Monday, November 17, 2008

Self-consuming fire


Last night, the temperature dipped into the 30s for the first time this season -- a lovely, chilly fall night -- so we fired up the fire-pit table on our back porch. I pulled a chair close and sat there, watching the fire, for a long time.

I've always loved fire -- its warmth, the crackling, the musky smell of smoke, the mesmerizing effect of watching the flames. Somehow it quiets my soul. But until now (a period when I'm thinking a lot about anger), I never paid attention to how fire consumes itself.

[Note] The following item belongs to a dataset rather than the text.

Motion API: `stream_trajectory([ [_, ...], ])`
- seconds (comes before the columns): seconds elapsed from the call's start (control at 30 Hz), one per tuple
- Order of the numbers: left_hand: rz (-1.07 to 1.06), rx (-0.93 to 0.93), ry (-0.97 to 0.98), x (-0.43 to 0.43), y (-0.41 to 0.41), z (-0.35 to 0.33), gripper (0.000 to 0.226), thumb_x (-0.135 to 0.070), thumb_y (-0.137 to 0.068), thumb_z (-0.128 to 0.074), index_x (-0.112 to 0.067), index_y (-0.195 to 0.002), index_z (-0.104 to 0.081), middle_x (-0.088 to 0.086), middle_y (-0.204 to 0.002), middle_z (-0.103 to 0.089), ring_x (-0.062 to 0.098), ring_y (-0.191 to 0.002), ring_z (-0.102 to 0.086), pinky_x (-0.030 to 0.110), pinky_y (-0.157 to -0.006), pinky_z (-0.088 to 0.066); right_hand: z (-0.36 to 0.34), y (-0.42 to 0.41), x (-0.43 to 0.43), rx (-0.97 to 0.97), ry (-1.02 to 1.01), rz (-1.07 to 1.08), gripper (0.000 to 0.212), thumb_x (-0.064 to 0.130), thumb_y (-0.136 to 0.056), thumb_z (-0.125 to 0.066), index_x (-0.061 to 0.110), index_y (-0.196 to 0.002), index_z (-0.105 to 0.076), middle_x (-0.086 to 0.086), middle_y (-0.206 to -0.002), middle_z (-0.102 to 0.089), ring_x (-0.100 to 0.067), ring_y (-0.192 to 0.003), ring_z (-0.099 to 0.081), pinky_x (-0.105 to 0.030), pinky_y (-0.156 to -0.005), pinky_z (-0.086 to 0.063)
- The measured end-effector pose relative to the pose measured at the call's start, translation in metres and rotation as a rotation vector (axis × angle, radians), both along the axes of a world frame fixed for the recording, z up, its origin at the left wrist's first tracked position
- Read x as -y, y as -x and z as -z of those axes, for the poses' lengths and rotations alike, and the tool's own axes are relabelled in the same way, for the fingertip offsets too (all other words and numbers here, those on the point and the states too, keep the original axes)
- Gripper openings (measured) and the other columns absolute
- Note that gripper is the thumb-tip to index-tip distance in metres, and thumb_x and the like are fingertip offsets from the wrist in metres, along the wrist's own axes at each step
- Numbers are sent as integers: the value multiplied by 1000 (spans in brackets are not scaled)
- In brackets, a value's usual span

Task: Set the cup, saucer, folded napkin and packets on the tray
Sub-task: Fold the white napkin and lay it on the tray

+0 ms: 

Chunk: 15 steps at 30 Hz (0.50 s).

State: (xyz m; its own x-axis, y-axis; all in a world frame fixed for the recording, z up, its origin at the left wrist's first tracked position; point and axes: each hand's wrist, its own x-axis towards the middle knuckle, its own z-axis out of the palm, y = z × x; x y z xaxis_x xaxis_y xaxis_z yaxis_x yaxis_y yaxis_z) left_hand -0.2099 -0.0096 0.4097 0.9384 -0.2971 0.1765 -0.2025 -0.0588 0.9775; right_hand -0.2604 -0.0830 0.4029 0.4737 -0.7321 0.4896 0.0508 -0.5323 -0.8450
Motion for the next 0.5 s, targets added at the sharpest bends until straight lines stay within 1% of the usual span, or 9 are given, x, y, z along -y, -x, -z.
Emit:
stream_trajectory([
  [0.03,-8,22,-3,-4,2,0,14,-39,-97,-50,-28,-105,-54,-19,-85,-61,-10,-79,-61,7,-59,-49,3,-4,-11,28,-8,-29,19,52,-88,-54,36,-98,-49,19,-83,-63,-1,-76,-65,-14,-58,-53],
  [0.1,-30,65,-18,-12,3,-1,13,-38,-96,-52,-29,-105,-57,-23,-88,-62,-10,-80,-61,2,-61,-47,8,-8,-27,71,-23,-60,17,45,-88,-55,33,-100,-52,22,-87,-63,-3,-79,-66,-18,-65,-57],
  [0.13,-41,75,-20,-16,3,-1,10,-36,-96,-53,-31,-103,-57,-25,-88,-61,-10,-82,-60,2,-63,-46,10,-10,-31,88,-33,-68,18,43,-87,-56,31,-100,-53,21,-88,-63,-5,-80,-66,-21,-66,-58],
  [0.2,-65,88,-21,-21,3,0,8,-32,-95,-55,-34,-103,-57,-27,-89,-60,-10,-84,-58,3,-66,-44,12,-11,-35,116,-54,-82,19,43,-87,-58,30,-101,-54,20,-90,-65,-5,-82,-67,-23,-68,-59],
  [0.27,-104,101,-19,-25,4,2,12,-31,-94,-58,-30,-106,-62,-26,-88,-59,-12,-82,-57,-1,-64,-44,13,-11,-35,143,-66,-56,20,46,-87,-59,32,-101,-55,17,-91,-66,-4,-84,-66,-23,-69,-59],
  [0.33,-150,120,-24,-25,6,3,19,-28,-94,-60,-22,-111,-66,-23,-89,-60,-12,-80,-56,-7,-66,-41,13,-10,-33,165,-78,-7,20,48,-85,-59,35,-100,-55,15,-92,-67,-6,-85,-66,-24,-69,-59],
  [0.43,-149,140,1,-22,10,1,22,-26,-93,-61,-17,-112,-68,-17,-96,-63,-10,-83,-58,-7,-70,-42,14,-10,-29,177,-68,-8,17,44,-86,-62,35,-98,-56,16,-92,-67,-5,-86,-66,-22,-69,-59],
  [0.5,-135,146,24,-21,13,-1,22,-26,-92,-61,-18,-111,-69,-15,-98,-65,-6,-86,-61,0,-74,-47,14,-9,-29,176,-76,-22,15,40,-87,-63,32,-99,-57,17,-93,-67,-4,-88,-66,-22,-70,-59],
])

We put a medium-sized log in the fire pit and before long, it was engulfed in flame. Awhile after that, its shape began to change. It got smaller and smaller until -- of course -- it was only a bed of glowing-red embers. And the flames were gone.

This is nothing new, the metaphor of anger as fire. But somehow I never really "got" it until now. I watched that little fire do its work of destruction and I couldn't help but think of my anger, consuming everything that feeds it. Leaving nothing but a cold pile of ashes. And afterwards, the inevitable clean-up.

Even worse, fire tends to spring up again. And again. It finds new fuel. Exhausted firemen in California put out one wildfire, only to have another spring up nearby.

What's the answer? How to prevent fire, or anger, from breaking out? I don't quite know yet.

That's why I keep folding these paper cranes, day after day. Almost at 500, by the way ... halfway to senbazuru.